Como último ejercicio, sin dar las últimas cifras totales, que se pueden consultar en las distintas fuentes citadas, se ha ajustado el modelo que veníamos usando hasta ahora con los datos de la serie de Worldometers.info por tener alguna referencia final. Adjunto las gráficas, que ya se han explicado en anteriores entregas, para disponer al menos de una última imagen congelada de hasta dónde hemos podido llegar con las predicciones y para comparar con lo que traíamos en las actualizaciones anteriores. En las gráficas, como en anteriores actualizaciones, se pueden consultar las fechas para 95 y 99% de fallecidos totales predichos y para los umbrales de 50 y 10 fallecidos diarios o menos, según el modelo.

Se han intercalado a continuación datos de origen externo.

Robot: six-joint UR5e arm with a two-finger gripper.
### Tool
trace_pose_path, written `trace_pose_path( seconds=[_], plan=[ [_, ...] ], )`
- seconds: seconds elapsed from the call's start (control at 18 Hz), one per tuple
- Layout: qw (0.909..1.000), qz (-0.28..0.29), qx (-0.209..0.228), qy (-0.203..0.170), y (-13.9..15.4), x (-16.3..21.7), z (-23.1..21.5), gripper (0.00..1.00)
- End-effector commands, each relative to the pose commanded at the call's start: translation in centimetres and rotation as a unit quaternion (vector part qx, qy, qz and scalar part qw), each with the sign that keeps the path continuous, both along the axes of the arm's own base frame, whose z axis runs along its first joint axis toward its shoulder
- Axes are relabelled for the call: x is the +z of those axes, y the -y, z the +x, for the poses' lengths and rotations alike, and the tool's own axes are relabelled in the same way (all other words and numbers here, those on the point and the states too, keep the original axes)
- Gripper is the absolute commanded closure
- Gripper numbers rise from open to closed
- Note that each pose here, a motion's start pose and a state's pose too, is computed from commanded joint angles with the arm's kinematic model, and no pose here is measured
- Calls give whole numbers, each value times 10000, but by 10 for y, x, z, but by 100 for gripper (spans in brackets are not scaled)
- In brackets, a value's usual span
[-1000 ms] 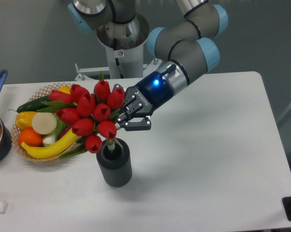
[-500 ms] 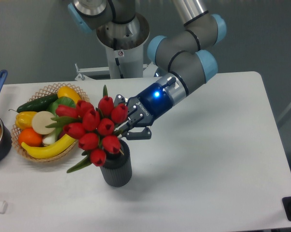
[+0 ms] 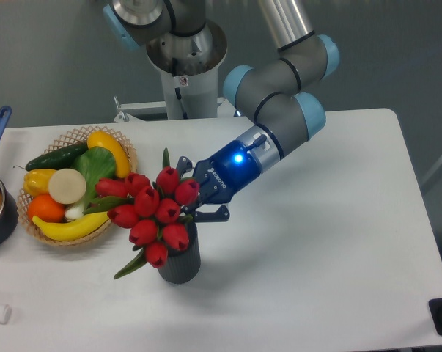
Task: Insert the flowers into the vase
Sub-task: 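Lower the tulip stems into the black vase opening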
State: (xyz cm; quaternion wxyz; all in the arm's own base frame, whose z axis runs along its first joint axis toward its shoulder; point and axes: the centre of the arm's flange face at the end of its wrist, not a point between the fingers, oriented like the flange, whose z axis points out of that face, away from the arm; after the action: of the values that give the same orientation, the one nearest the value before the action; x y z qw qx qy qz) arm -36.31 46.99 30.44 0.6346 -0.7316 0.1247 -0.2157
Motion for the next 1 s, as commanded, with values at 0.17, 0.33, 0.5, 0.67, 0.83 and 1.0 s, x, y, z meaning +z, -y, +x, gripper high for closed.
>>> trace_pose_path(
  seconds=[0.17,0.33,0.5,0.67,0.83,1.0],
  plan=[
    [10000,-8,7,13,0,-2,-1,85],
    [9999,-53,6,93,1,-12,-1,85],
    [9999,-68,6,120,1,-14,1,84],
    [9999,-122,13,108,1,-17,0,77],
    [9999,-132,13,111,1,-18,-1,72],
    [9999,-125,12,97,0,-18,-1,65]
  ],
)
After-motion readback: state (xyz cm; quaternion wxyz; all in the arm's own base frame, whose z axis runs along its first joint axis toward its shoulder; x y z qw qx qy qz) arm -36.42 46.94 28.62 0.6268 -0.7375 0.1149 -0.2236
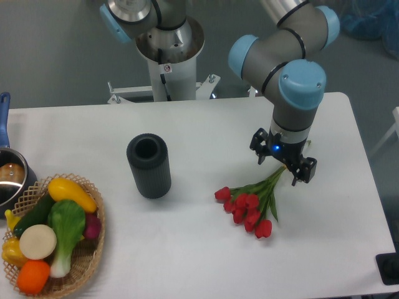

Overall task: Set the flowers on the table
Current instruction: 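Raise the open gripper up away from the tulips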

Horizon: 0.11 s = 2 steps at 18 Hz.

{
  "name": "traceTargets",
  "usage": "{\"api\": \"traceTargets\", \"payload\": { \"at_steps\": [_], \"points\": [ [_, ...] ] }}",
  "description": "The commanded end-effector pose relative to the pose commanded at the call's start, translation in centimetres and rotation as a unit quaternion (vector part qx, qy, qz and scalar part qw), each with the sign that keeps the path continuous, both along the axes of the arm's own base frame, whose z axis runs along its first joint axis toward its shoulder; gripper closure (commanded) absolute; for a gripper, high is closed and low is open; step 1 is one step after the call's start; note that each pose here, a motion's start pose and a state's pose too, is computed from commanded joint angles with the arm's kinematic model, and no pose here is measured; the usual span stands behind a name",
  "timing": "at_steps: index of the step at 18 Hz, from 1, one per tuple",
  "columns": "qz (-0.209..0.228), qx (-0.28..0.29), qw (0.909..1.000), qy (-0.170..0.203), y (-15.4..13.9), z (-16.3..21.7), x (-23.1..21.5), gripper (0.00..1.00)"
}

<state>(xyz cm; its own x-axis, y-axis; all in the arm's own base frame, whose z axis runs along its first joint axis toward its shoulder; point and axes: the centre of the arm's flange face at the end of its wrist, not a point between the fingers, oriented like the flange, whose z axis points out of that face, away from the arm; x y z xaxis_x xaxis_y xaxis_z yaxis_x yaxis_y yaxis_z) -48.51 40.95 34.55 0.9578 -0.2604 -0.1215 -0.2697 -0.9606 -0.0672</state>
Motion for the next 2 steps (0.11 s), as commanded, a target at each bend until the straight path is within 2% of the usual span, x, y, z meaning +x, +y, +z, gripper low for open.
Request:
{"api": "traceTargets", "payload": {
  "at_steps": [2],
  "points": [
    [0.0,0.001,1.0,0.003,-0.03,0.22,0.02,0.0]
  ]
}}
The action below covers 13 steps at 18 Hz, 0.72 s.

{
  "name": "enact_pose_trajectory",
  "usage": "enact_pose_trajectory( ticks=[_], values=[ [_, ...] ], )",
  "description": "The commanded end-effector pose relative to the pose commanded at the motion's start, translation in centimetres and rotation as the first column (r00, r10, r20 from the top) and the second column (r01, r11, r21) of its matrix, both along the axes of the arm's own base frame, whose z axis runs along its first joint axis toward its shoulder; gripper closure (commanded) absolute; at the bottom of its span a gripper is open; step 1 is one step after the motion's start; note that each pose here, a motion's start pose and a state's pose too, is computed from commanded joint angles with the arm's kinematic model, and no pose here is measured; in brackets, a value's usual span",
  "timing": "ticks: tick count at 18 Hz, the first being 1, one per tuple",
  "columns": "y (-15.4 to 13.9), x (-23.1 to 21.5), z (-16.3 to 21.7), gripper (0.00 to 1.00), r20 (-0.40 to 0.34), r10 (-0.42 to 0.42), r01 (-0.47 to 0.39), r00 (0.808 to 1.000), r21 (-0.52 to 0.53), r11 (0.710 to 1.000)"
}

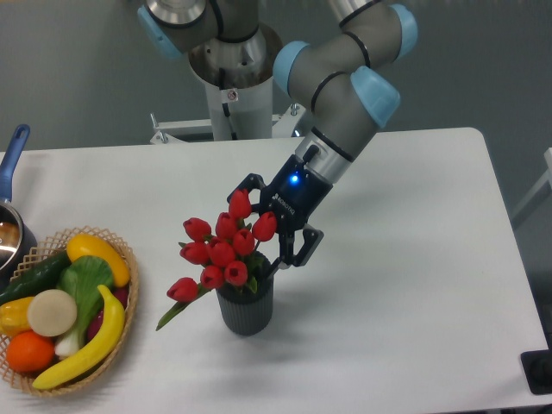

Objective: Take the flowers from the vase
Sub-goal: 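Lower the gripper around the tulip stems and close it on them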

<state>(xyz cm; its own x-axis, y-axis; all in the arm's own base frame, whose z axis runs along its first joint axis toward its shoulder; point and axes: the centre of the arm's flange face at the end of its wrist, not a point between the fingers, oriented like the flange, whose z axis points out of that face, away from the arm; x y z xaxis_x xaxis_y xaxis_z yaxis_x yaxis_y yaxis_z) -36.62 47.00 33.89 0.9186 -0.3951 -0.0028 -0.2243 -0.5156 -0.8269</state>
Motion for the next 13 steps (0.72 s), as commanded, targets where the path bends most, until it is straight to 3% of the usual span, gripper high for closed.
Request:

Se observa un repunte en los últimos datos que hace que el modelo se ajuste mal, como se ve en las gráficas (puntos negros, datos, fuera de la linea roja, que es lo predicho), pero el problema es que, por lo explicado, no sabemos qué caso hay que hacer a ese repunte o, lo que es lo mismo, a las bajadas anteriores que hacen quizá que ahora repunte, por lo tanto es imposible asegurar nada ya.

No me resisto a hacer un último comentario, con el convencimiento de que lo poco positivo que nos puede traer esta crisis es el aprendizaje que obtengamos de ella para el futuro. Una sociedad sin estadísticas fiables es, en primer lugar, una sociedad intrínsecamente desinformada. No estaría mal que se tomase nota de esta idea de una vez. Porque, además, sin asépticas cifras, razonablemente fiables, obtenidas con criterios exclusivamente técnicos, ajenas por tanto a la batallla politiquera habitual de la que muchos ciudadanos ya estamos, sinceramente, bastante hartos, es imposible gestionar con seriedad absolutamente nada.